Recent college graduate Emily Knell was a weekend away from starting a new job helping struggling elementary students when the coronavirus pandemic put the next phase of her life on hold.
"They cannot really give me any answers as to when I can expect to go back to work," she said. "And since I didn't technically start, I can't get unemployment. I haven't had a paycheck since February."
Knell, who graduated early from Pennsylvania State University last summer and moved home to work and pay off student loans before graduate school, said the virus had thrown her life into a state of "limbo." She's now working one day a week for her father, and has deferred her student loans.
Millions of students graduating are beginning a new phase of their lives as the coronavirus pandemic shatters the world around them. They're facing the worst job market since the Great Depression, and some companies have even been forced to revoke internships and full-time job offers.
CBS News is chronicling what has changed for the lives of residents of some of the biggest battleground states in 2020 amid the coronavirus pandemic. In Pennsylvania, over a dozen interviews with students graduating or who recently graduated from college pieced together a mosaic of stories about change, disappointment and uncertainty. New graduates have moved back home mid-semester, lost job opportunities or otherwise had their plans altered by the pandemic. Although change is inherent in graduation at every level, for members of the Class of 2020, the pandemic presents an entirely new level of uncertainty.
In a National Association of Colleges and Employers survey in April of over 400 employers, 22% revoked offers to interns and 4.4% revoked offers to full-time recruits.
Peter Cappelli, director of the Center for Human Resources of the Wharton School at the University of Pennsylvania, said the job market that undergraduate and graduate students are entering this year is similar to the one grads faced in 2009 after the financial crisis.
"There are employers who still think this is sort of coming back quickly, and then you get employers who say, I think it's gonna be a disaster," he said. "And the problem is, when they're uncertain, they sit on their hands."
Steven Brady of Pottstown, Pennsylvania, had passed the first two rounds of interviews for a job at a Washington state investment firm as he finished his last semester at Penn State. The company planned to fly him across the country for a final round interview, but the company called in March and said it had implemented a hiring freeze. He said that after months of searching for openings and expanding his options, he recently reached a final-round interview for a finance job back in Pennsylvania.
"At this point, I've got to take what I can get," he said. His family is moving to Colorado, and he had hoped to follow to a state closer to their new home, but said he'll get his own place in Pennsylvania if the job there works out.
Many of the graduates will enter the changing workforce carrying debt from their education. A 2018 report from the Federal Reserve found that over half the college graduates under 30 at the time had accumulated debt while in school.
"When things are booming, it doesn't matter, there's not so many differences," Cappelli said. But when things turn down, for example, the students with student loans are really whacked."

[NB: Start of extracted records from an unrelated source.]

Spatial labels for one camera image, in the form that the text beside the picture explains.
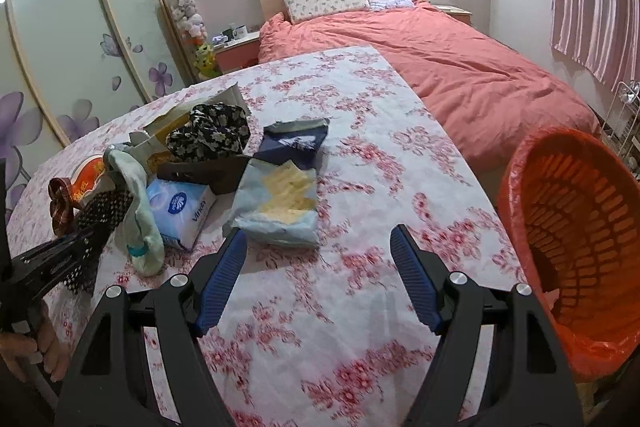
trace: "stack of plush toys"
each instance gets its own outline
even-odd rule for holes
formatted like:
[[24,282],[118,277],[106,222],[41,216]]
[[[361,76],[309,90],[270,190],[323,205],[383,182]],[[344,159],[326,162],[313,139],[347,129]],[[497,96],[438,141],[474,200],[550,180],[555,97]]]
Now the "stack of plush toys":
[[202,16],[198,13],[195,0],[176,0],[172,15],[175,25],[182,33],[182,41],[188,44],[195,53],[193,65],[200,71],[202,76],[213,78],[220,76],[216,68],[216,58],[214,47],[207,43],[207,29],[202,21]]

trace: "blue tissue pack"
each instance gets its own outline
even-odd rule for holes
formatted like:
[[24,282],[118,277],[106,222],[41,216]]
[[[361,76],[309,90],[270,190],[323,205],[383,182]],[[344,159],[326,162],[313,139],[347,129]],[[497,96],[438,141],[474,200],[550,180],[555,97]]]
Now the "blue tissue pack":
[[155,179],[146,188],[146,195],[164,244],[191,251],[216,201],[211,189]]

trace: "pink curtain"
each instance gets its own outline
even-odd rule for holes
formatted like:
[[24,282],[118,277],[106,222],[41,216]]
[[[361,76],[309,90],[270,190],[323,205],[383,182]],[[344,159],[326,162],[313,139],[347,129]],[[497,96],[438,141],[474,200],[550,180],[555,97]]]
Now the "pink curtain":
[[551,45],[612,90],[640,79],[640,0],[554,0]]

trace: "wardrobe door frame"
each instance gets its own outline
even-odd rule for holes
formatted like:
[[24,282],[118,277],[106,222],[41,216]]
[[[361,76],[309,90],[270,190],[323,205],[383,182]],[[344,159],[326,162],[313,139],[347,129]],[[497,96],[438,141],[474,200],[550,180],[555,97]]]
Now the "wardrobe door frame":
[[[126,40],[122,32],[120,31],[120,27],[118,26],[114,12],[111,9],[110,1],[109,0],[99,0],[99,1],[100,1],[100,5],[102,6],[102,11],[107,19],[106,20],[107,26],[110,28],[111,33],[113,34],[116,42],[118,43],[122,51],[122,58],[124,60],[127,70],[129,71],[131,77],[134,80],[136,89],[138,90],[138,92],[140,93],[140,95],[142,96],[143,100],[145,100],[146,103],[151,102],[153,100],[153,94],[147,89],[147,87],[145,86],[145,83],[142,81],[142,76],[140,75],[140,72],[135,67],[135,63],[132,59],[131,51],[129,47],[126,45]],[[188,57],[186,55],[186,52],[184,51],[184,47],[182,46],[182,43],[180,42],[179,35],[177,33],[175,25],[172,22],[168,4],[166,0],[158,0],[158,3],[161,7],[162,18],[164,19],[164,23],[168,26],[168,29],[170,30],[170,34],[172,36],[172,42],[168,42],[167,44],[168,45],[172,44],[175,47],[175,49],[178,51],[178,54],[180,55],[176,65],[178,66],[178,68],[180,68],[183,74],[189,75],[188,78],[185,78],[185,81],[193,84],[194,83],[193,71],[189,67]],[[26,59],[26,54],[23,51],[22,45],[20,43],[20,37],[18,36],[18,32],[16,31],[16,22],[15,22],[14,10],[13,10],[13,5],[11,0],[5,0],[4,10],[7,18],[9,36],[14,48],[14,53],[15,53],[17,62],[20,66],[20,71],[22,73],[22,76],[24,77],[24,81],[29,87],[29,90],[31,91],[31,94],[33,95],[33,98],[36,104],[38,105],[38,108],[43,113],[44,118],[47,121],[47,124],[49,125],[49,127],[51,127],[51,130],[53,131],[54,135],[56,136],[56,138],[58,139],[62,147],[66,147],[70,144],[70,141],[66,133],[64,132],[64,130],[56,120],[56,118],[53,116],[53,113],[51,112],[49,105],[47,104],[46,100],[44,100],[44,97],[40,92],[40,90],[38,89],[38,86],[36,85],[33,79],[33,75],[31,74],[29,63],[28,63],[28,60]]]

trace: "blue gripper pad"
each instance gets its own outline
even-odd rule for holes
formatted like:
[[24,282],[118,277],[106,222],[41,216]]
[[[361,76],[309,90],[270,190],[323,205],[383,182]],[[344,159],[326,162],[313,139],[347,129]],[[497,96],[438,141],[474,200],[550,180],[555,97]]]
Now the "blue gripper pad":
[[391,256],[394,258],[418,320],[435,332],[442,323],[438,313],[438,293],[417,258],[413,241],[409,241],[404,232],[399,227],[395,227],[391,231],[389,244]]
[[195,326],[202,335],[206,335],[210,328],[218,324],[220,315],[222,315],[229,295],[231,295],[231,290],[238,280],[246,258],[244,232],[238,230],[226,245],[225,250],[219,251],[218,254],[222,258],[200,294],[200,315],[198,315]]

The pandemic has shaken the plans of recent high school graduates, too, with the unemployment rate soaring to nearly 35% for 18- and 19-year-olds in April. Several Pennsylvania high school graduates planning to go to college in the fall told CBS Nnews their summer plans had been upended by the pandemic.

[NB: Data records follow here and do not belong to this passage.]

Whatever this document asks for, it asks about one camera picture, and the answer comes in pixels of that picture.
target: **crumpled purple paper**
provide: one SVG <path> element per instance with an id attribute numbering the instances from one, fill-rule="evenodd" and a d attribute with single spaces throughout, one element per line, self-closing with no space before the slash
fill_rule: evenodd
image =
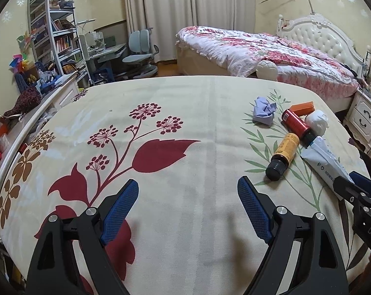
<path id="1" fill-rule="evenodd" d="M 273 124 L 274 112 L 277 110 L 277 104 L 271 103 L 263 96 L 258 96 L 255 100 L 253 121 L 261 122 L 268 126 Z"/>

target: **chair seat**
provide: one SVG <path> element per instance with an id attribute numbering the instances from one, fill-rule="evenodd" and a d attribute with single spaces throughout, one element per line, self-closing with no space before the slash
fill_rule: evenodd
<path id="1" fill-rule="evenodd" d="M 151 57 L 151 53 L 130 55 L 123 59 L 123 63 L 134 63 L 134 62 L 138 63 L 138 62 L 147 60 L 150 57 Z"/>

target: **white nightstand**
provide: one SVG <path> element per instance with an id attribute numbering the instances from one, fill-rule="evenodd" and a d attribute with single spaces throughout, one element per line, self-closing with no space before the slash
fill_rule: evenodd
<path id="1" fill-rule="evenodd" d="M 355 98 L 344 119 L 356 140 L 365 146 L 365 152 L 371 150 L 371 99 L 361 90 L 357 90 Z"/>

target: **headboard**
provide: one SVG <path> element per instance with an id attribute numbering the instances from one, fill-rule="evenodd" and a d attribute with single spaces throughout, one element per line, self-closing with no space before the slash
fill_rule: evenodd
<path id="1" fill-rule="evenodd" d="M 338 62 L 348 65 L 363 77 L 363 57 L 354 49 L 351 39 L 337 26 L 321 14 L 308 15 L 290 20 L 284 27 L 284 17 L 280 14 L 277 36 L 306 44 L 319 50 Z M 371 47 L 367 46 L 367 67 L 371 63 Z"/>

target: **bed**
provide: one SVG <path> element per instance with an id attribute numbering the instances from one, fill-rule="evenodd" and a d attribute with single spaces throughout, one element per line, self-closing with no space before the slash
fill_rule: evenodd
<path id="1" fill-rule="evenodd" d="M 259 78 L 310 89 L 334 112 L 350 106 L 359 85 L 339 63 L 363 77 L 363 58 L 353 42 L 320 14 L 287 22 L 281 15 L 276 37 L 208 27 L 184 28 L 177 37 L 183 74 L 248 77 L 260 61 L 268 60 L 273 63 L 268 70 L 260 67 Z"/>
<path id="2" fill-rule="evenodd" d="M 280 114 L 299 99 L 327 114 L 325 137 L 347 171 L 368 176 L 365 164 L 318 95 L 262 82 L 176 76 L 78 94 L 21 156 L 10 156 L 0 174 L 0 238 L 22 275 L 49 215 L 79 215 L 132 178 L 139 183 L 137 201 L 106 249 L 130 293 L 243 294 L 267 249 L 237 195 L 237 180 L 247 175 L 259 192 L 294 214 L 323 212 L 348 279 L 356 278 L 368 256 L 353 234 L 350 205 L 339 203 L 299 154 L 282 181 L 267 181 L 264 169 L 287 132 Z M 278 103 L 271 128 L 252 122 L 257 96 Z M 93 292 L 77 242 L 74 250 Z"/>

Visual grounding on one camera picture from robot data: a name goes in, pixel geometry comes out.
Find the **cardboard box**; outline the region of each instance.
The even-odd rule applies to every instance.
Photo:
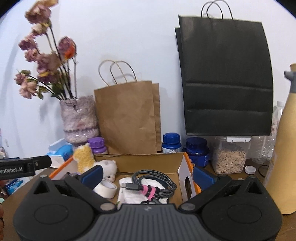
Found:
[[[94,158],[96,161],[116,161],[118,172],[114,184],[118,186],[118,190],[119,180],[121,178],[130,177],[134,172],[139,170],[151,169],[165,173],[176,183],[177,189],[174,196],[169,199],[169,203],[174,203],[177,207],[201,192],[199,186],[193,181],[193,166],[187,153],[161,153],[150,155],[101,154],[94,155]],[[71,158],[60,168],[55,170],[49,177],[56,180],[62,178],[67,172],[76,171],[77,163]],[[117,198],[118,191],[112,201],[116,203]]]

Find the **white tape roll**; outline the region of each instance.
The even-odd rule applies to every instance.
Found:
[[[103,179],[95,188],[94,192],[103,198],[113,198],[117,191],[117,186],[112,182]]]

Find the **blue jar lid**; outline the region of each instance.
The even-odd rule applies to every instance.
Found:
[[[207,147],[207,140],[201,137],[190,137],[186,140],[186,148],[195,150]]]
[[[163,135],[163,142],[167,144],[178,144],[181,138],[178,133],[169,132]]]

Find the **fuzzy vase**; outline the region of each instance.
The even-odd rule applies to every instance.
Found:
[[[65,139],[73,144],[74,149],[99,135],[92,96],[61,100],[60,105]]]

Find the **white wall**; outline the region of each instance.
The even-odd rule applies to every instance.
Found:
[[[22,0],[0,25],[0,128],[10,157],[43,155],[63,137],[58,100],[23,99],[13,78],[17,69],[35,69],[17,44],[30,31],[24,18],[35,0]],[[175,27],[178,15],[198,15],[206,2],[197,0],[60,0],[52,9],[56,37],[67,35],[78,46],[78,96],[103,87],[97,67],[104,59],[125,60],[142,80],[160,85],[162,133],[185,138],[181,74]],[[274,0],[227,0],[236,19],[261,21],[267,36],[274,75],[274,100],[285,101],[289,82],[283,72],[296,62],[296,19]],[[221,2],[224,16],[229,17]],[[216,6],[209,13],[219,17]],[[45,37],[40,48],[49,51]],[[102,74],[111,81],[107,67]]]

Dominic Oto, a graduating senior at North Allegheny High School, planned to return to a job at the local Pittsburgh amusement park where he had worked the last two summers. He hoped to save money for a car before leaving for college at St. Vincent College , but with Allegheny County still in the process of reopening, Kennywood Park hasn't opened its gates.
"At best, I'm only working, maybe like a month and a half, two months max. So I mean, I'm trying to save up," he said. "It's pretty hard to do that, when I have no job right now."
The economic landscape is particularly difficult to predict in the middle of a pandemic, said Charles Whiteman, the dean of the Smeal Business College at Penn State.
"There's an element not only of uncertainty but also of risk," he said. "In 2008 [and] 2009, I think we had a reasonable idea of the kinds of things that could happen and how likely they were. Now, we didn't get it all right, obviously. But in this case, there are a number of behavioral factors that are really quite difficult to predict."
Although change is inherent in graduation at every level, for members of the class of 2020 was the pandemic presents an entirely new level of uncertainty.
"I know there is going to be a new normal because of this. I think I am just unaware of what it's going to look like," said Garyney Deshommes of London, Pennsylvania, who finished a degree in government at Misericordia University in the spring. "I don't know what to expect. I don't know what my own life is going to look like a year from now honestly."